* [What is needed]
Between the line containing "Draw the outline of every instance of the white" and the line containing "Draw the outline of every instance of the ribbed" lies a run of lines; give that run again exactly, with both of those lines, and nothing else from the entries below.

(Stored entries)
*** Begin section ***

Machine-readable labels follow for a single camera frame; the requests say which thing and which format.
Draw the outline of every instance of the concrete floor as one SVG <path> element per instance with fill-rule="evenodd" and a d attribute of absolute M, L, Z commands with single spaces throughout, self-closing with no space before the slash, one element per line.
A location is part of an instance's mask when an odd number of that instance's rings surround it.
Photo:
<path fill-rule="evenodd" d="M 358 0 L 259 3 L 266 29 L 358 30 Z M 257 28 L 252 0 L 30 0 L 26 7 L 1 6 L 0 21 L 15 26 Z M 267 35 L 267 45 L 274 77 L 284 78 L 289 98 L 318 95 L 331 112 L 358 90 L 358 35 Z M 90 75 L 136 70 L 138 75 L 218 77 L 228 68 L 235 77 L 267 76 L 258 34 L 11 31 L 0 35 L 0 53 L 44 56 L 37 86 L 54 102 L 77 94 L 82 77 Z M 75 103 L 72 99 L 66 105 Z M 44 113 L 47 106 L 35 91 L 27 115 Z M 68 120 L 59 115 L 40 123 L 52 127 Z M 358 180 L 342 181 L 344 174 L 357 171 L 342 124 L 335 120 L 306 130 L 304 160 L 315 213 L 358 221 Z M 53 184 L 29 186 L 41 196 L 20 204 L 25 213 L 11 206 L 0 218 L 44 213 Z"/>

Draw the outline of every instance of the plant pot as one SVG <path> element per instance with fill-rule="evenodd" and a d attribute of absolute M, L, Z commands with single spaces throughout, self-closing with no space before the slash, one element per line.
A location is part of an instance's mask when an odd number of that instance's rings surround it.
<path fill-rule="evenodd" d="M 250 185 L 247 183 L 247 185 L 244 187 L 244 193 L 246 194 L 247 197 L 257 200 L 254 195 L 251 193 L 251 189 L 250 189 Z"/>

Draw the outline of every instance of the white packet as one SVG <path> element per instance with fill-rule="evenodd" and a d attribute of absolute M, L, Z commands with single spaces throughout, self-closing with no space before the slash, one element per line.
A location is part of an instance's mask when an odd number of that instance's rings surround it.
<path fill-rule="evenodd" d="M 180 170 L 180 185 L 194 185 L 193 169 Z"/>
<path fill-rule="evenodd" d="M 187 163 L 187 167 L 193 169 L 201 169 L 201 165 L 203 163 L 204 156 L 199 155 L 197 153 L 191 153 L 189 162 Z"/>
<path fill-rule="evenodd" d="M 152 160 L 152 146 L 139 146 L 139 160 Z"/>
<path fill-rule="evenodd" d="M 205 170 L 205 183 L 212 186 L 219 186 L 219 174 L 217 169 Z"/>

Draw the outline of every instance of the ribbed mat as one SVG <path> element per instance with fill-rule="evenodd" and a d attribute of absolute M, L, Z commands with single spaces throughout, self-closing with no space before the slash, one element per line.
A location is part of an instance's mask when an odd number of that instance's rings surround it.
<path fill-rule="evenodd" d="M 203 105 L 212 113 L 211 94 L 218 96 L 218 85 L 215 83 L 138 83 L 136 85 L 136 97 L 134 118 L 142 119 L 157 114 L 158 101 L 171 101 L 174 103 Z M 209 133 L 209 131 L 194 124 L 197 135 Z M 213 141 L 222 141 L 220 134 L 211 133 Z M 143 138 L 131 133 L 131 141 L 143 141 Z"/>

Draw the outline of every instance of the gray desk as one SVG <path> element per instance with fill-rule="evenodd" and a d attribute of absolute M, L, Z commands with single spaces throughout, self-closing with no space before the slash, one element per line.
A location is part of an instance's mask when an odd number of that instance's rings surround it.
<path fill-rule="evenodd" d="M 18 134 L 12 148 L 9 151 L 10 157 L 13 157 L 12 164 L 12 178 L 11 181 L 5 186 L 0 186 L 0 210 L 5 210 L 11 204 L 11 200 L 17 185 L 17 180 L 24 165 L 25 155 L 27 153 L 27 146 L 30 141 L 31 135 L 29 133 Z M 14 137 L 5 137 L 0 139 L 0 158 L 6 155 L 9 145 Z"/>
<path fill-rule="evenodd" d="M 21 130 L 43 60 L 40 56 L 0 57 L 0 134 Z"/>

*** End section ***

* [Result of the task]
Draw the outline of every instance of the white packet as one SVG <path> element per instance with fill-rule="evenodd" and a d attribute of absolute M, L, Z commands with single spaces throughout, self-closing with no space before the slash, one element per line.
A location is part of an instance's mask when an odd number of that instance's rings surround it.
<path fill-rule="evenodd" d="M 180 170 L 180 185 L 194 185 L 193 169 Z"/>
<path fill-rule="evenodd" d="M 187 163 L 187 167 L 193 169 L 201 169 L 201 165 L 203 163 L 204 156 L 199 155 L 197 153 L 191 153 L 189 162 Z"/>
<path fill-rule="evenodd" d="M 152 160 L 152 146 L 139 146 L 139 160 Z"/>
<path fill-rule="evenodd" d="M 205 170 L 205 183 L 212 186 L 219 186 L 219 174 L 217 169 Z"/>

Draw the outline of every instance of the ribbed mat as one SVG <path> element per instance with fill-rule="evenodd" and a d attribute of absolute M, L, Z commands with single spaces throughout, self-closing with no space before the slash, one element per line.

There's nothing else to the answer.